# What to do
Output only the lines below from the one containing "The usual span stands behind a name" to the one containing "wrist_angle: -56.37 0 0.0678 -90", exactly as written, both ends kept.

(Beginning of Data block)

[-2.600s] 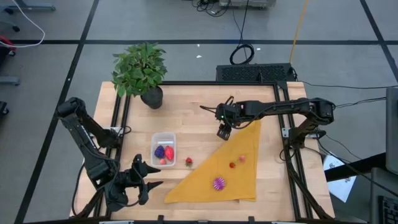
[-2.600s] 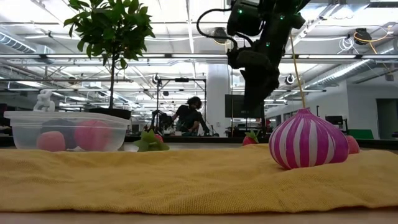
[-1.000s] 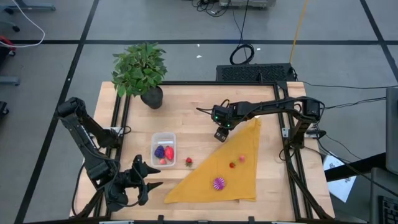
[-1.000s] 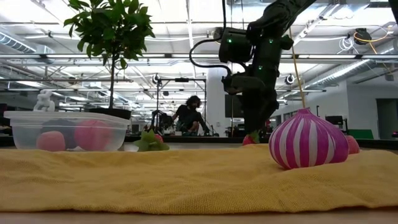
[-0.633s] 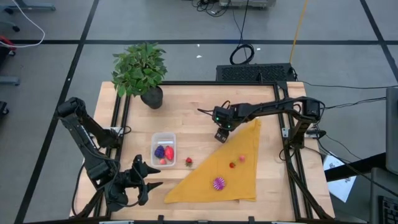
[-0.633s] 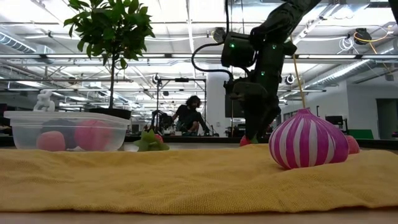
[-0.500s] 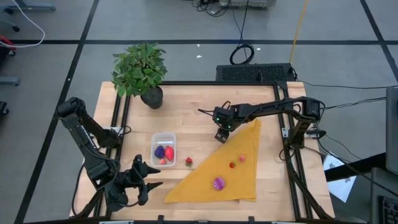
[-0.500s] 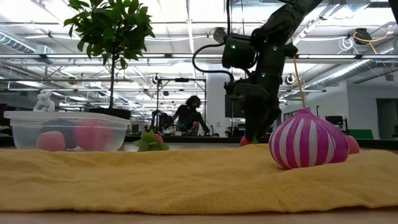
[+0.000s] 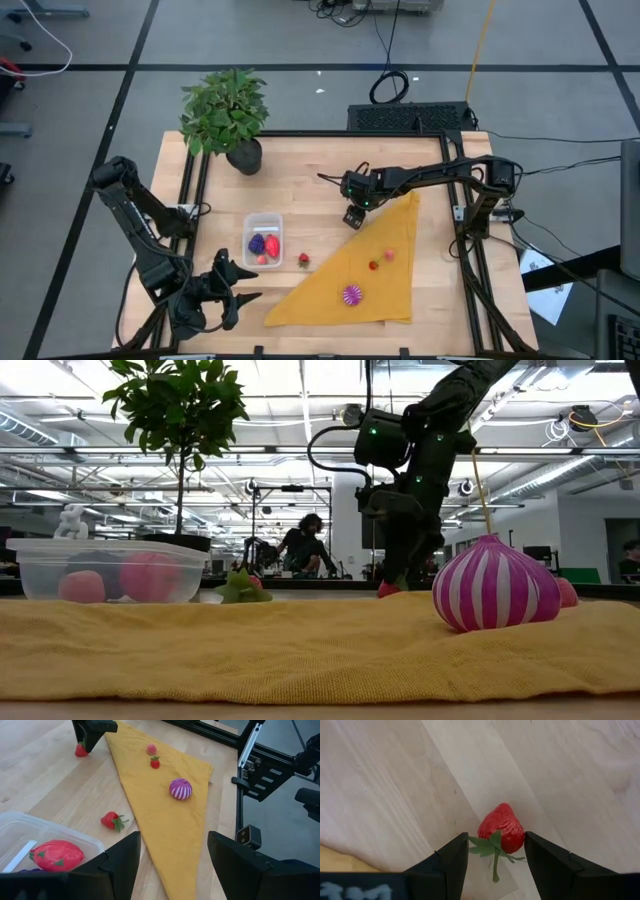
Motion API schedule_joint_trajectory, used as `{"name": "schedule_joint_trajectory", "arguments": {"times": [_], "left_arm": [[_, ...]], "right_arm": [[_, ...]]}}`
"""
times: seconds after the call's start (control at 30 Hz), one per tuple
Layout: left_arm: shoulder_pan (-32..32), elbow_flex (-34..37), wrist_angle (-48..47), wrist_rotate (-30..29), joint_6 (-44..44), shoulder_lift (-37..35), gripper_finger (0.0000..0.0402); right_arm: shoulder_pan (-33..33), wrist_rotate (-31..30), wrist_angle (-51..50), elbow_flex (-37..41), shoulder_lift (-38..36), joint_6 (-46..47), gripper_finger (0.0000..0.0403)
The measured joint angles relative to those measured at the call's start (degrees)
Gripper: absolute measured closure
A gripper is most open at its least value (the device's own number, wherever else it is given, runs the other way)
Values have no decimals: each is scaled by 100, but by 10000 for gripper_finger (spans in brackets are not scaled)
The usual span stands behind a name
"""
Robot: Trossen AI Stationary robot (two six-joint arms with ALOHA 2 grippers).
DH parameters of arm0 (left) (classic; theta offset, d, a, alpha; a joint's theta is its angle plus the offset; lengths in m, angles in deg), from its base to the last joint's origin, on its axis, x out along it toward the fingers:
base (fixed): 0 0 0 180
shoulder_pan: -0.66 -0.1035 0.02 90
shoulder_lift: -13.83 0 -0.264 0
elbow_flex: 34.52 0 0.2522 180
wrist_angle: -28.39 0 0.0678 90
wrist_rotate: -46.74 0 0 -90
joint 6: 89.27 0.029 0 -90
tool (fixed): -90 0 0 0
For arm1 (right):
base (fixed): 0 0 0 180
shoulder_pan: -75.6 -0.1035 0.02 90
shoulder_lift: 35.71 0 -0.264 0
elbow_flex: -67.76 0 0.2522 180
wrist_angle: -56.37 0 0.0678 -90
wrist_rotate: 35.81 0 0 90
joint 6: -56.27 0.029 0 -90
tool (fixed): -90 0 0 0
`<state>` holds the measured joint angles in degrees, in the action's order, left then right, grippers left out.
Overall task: Pick and placing Produce into tupperware
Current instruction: Put the top red strawberry into the transparent bin
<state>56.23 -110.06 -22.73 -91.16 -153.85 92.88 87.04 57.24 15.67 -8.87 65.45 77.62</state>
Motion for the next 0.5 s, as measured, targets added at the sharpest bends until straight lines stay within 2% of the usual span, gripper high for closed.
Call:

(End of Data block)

# Answer area
The usual span stands behind a name
"""
Robot: Trossen AI Stationary robot (two six-joint arms with ALOHA 2 grippers).
DH parameters of arm0 (left) (classic; theta offset, d, a, alpha; a joint's theta is its angle plus the offset; lengths in m, angles in deg), from its base to the last joint's origin, on its axis, x out along it toward the fingers:
base (fixed): 0 0 0 180
shoulder_pan: -0.66 -0.1035 0.02 90
shoulder_lift: -13.83 0 -0.264 0
elbow_flex: 34.52 0 0.2522 180
wrist_angle: -28.39 0 0.0678 90
wrist_rotate: -46.74 0 0 -90
joint 6: 89.27 0.029 0 -90
tool (fixed): -90 0 0 0
For arm1 (right):
base (fixed): 0 0 0 180
shoulder_pan: -75.6 -0.1035 0.02 90
shoulder_lift: 35.71 0 -0.264 0
elbow_flex: -67.76 0 0.2522 180
wrist_angle: -56.37 0 0.0678 -90

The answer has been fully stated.